Work required: Type out the whole listing again exactly, pictures omitted.

Given information:

────

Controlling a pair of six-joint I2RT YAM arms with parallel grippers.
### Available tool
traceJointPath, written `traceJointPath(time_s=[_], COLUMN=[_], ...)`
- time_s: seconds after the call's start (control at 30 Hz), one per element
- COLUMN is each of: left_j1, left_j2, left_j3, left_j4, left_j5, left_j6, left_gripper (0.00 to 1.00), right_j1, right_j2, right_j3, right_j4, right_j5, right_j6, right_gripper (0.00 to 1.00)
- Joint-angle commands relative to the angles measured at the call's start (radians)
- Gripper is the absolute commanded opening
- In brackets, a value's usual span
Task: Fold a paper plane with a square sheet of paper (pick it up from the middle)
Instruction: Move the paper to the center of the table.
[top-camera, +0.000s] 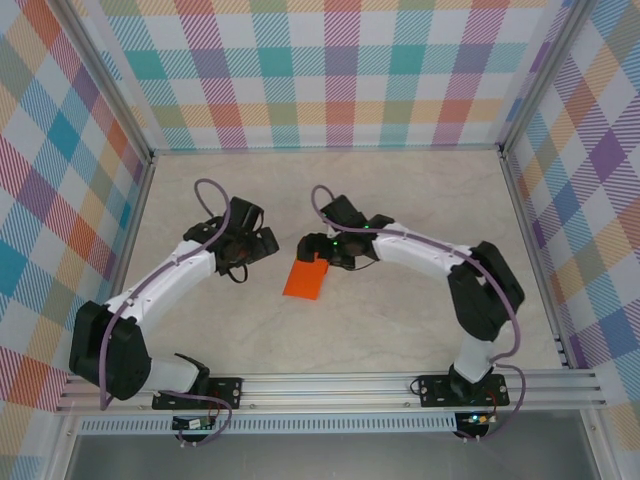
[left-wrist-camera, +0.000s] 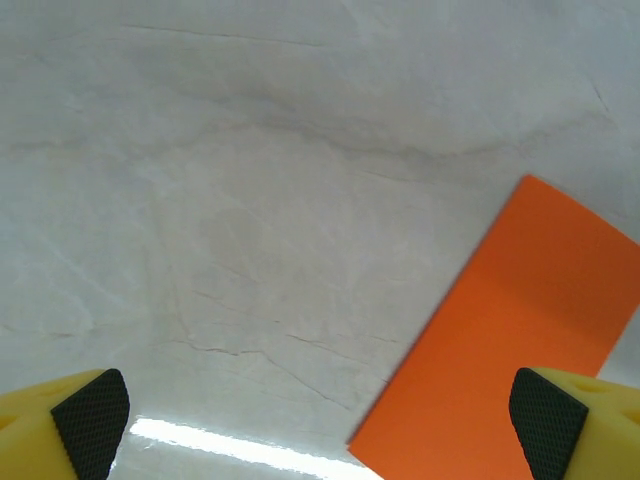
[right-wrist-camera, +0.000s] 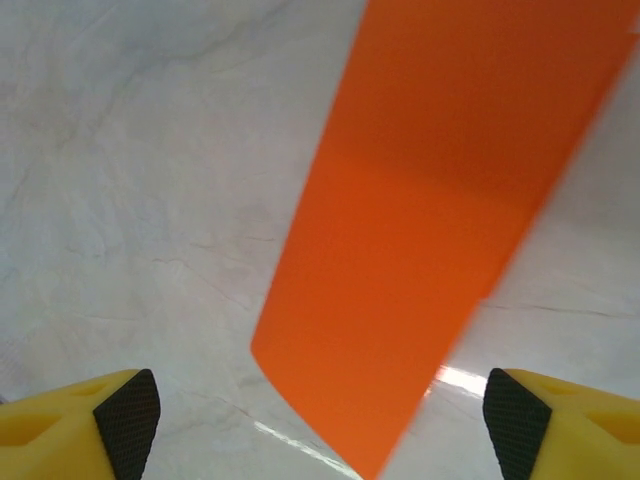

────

Reply:
Controlling a pair of six-joint I2RT YAM arms with parallel grippers.
### Available tool
traceJointPath, written `traceJointPath(time_s=[_], COLUMN=[_], ...)`
- time_s: seconds after the call's start (control at 30 Hz), one per element
- COLUMN is each of: left_j1, left_j2, left_j3, left_j4, left_j5, left_j6, left_gripper (0.00 to 1.00), right_j1, right_j2, right_j3, right_j4, right_j5, right_j6, right_gripper (0.00 to 1.00)
- Joint-angle commands relative to the angles measured at the call's start (radians)
- Gripper is the absolute commanded opening
- In brackets, a value's usual span
Task: Fold a paper plane with a square sheet of paper (pick it up from the middle)
Instruction: Move the paper to the center of the table.
[top-camera, +0.000s] 
[left-wrist-camera, +0.000s] 
[right-wrist-camera, +0.000s] 

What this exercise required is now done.